* Problem to solve *
Print all of the data exactly, with no line missing.
[[ Supplied records open ]]
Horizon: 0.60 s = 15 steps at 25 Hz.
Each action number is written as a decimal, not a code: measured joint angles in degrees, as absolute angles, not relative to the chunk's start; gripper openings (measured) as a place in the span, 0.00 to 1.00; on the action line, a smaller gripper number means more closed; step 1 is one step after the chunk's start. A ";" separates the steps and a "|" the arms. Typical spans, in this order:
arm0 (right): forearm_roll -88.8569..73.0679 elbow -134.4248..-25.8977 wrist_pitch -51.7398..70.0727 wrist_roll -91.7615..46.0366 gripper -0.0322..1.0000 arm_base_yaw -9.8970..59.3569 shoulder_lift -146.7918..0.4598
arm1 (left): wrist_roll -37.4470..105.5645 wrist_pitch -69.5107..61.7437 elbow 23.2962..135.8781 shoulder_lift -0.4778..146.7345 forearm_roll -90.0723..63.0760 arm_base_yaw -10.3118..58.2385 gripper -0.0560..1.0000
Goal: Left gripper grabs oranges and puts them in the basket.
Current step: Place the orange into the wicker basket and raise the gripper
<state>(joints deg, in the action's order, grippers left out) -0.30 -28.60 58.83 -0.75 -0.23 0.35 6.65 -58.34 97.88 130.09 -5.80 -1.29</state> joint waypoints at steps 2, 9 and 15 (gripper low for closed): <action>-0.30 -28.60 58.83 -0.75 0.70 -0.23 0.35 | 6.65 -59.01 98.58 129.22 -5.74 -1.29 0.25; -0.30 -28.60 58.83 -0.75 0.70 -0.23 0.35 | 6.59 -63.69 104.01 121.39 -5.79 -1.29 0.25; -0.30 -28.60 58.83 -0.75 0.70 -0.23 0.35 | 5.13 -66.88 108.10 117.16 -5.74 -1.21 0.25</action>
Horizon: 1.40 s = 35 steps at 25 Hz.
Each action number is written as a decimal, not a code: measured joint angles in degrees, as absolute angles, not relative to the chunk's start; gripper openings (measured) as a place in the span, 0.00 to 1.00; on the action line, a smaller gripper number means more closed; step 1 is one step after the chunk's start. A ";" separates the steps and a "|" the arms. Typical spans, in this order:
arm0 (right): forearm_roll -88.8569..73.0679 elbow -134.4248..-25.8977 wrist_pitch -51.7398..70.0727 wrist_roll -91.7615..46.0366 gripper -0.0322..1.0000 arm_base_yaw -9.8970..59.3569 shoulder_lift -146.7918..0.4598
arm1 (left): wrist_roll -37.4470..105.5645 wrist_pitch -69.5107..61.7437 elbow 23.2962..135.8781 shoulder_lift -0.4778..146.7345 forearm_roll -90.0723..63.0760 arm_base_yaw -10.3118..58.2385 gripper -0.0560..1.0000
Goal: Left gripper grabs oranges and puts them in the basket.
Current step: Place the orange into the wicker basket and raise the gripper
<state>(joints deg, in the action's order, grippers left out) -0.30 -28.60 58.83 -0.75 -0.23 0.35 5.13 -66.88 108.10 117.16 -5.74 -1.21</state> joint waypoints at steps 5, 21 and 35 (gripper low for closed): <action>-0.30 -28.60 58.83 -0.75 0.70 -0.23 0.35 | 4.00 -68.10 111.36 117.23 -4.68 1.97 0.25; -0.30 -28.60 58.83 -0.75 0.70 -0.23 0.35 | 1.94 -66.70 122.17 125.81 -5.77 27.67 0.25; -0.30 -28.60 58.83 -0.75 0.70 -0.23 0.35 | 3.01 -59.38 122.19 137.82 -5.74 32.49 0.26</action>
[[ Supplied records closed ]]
* Result below *
Horizon: 0.60 s = 15 steps at 25 Hz.
Each action number is written as a decimal, not a code: measured joint angles in degrees, as absolute angles, not relative to the chunk's start; gripper openings (measured) as a place in the span, 0.00 to 1.00; on the action line, a smaller gripper number means more closed; step 1 is one step after the chunk's start. A ";" separates the steps and a "|" the arms. Typical spans, in this order:
arm0 (right): forearm_roll -88.8569..73.0679 elbow -134.4248..-25.8977 wrist_pitch -51.7398..70.0727 wrist_roll -91.7615..46.0366 gripper -0.0322..1.0000 arm_base_yaw -9.8970..59.3569 shoulder_lift -146.7918..0.4598
arm1 (left): wrist_roll -37.4470..105.5645 wrist_pitch -69.5107..61.7437 elbow 23.2962..135.8781 shoulder_lift -0.4778..146.7345 forearm_roll -90.0723..63.0760 arm_base_yaw -10.3118..58.2385 gripper -0.0560..1.0000
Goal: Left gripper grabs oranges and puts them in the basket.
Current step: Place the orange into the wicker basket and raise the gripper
<state>(joints deg, in the action's order, grippers left out) -0.30 -28.60 58.83 -0.75 -0.23 0.35 6.65 -58.34 97.88 130.09 -5.80 -1.29</state> joint waypoints at steps 2, 9 and 15 (gripper low for closed): <action>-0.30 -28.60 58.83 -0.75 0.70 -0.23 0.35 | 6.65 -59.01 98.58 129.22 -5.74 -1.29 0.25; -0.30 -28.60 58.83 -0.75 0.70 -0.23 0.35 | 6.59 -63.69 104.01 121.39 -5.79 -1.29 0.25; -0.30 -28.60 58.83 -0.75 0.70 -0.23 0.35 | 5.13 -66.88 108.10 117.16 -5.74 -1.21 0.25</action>
Horizon: 1.40 s = 35 steps at 25 Hz.
Each action number is written as a decimal, not a code: measured joint angles in degrees, as absolute angles, not relative to the chunk's start; gripper openings (measured) as a place in the span, 0.00 to 1.00; on the action line, a smaller gripper number means more closed; step 1 is one step after the chunk's start. A ";" separates the steps and a "|" the arms. Typical spans, in this order:
arm0 (right): forearm_roll -88.8569..73.0679 elbow -134.4248..-25.8977 wrist_pitch -51.7398..70.0727 wrist_roll -91.7615..46.0366 gripper -0.0322..1.0000 arm_base_yaw -9.8970..59.3569 shoulder_lift -146.7918..0.4598
arm1 (left): wrist_roll -37.4470..105.5645 wrist_pitch -69.5107..61.7437 elbow 23.2962..135.8781 shoulder_lift -0.4778..146.7345 forearm_roll -90.0723..63.0760 arm_base_yaw -10.3118..58.2385 gripper -0.0560..1.0000
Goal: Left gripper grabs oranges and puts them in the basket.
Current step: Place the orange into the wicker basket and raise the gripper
<state>(joints deg, in the action's order, grippers left out) -0.30 -28.60 58.83 -0.75 -0.23 0.35 5.13 -66.88 108.10 117.16 -5.74 -1.21</state> joint waypoints at steps 5, 21 and 35 (gripper low for closed): <action>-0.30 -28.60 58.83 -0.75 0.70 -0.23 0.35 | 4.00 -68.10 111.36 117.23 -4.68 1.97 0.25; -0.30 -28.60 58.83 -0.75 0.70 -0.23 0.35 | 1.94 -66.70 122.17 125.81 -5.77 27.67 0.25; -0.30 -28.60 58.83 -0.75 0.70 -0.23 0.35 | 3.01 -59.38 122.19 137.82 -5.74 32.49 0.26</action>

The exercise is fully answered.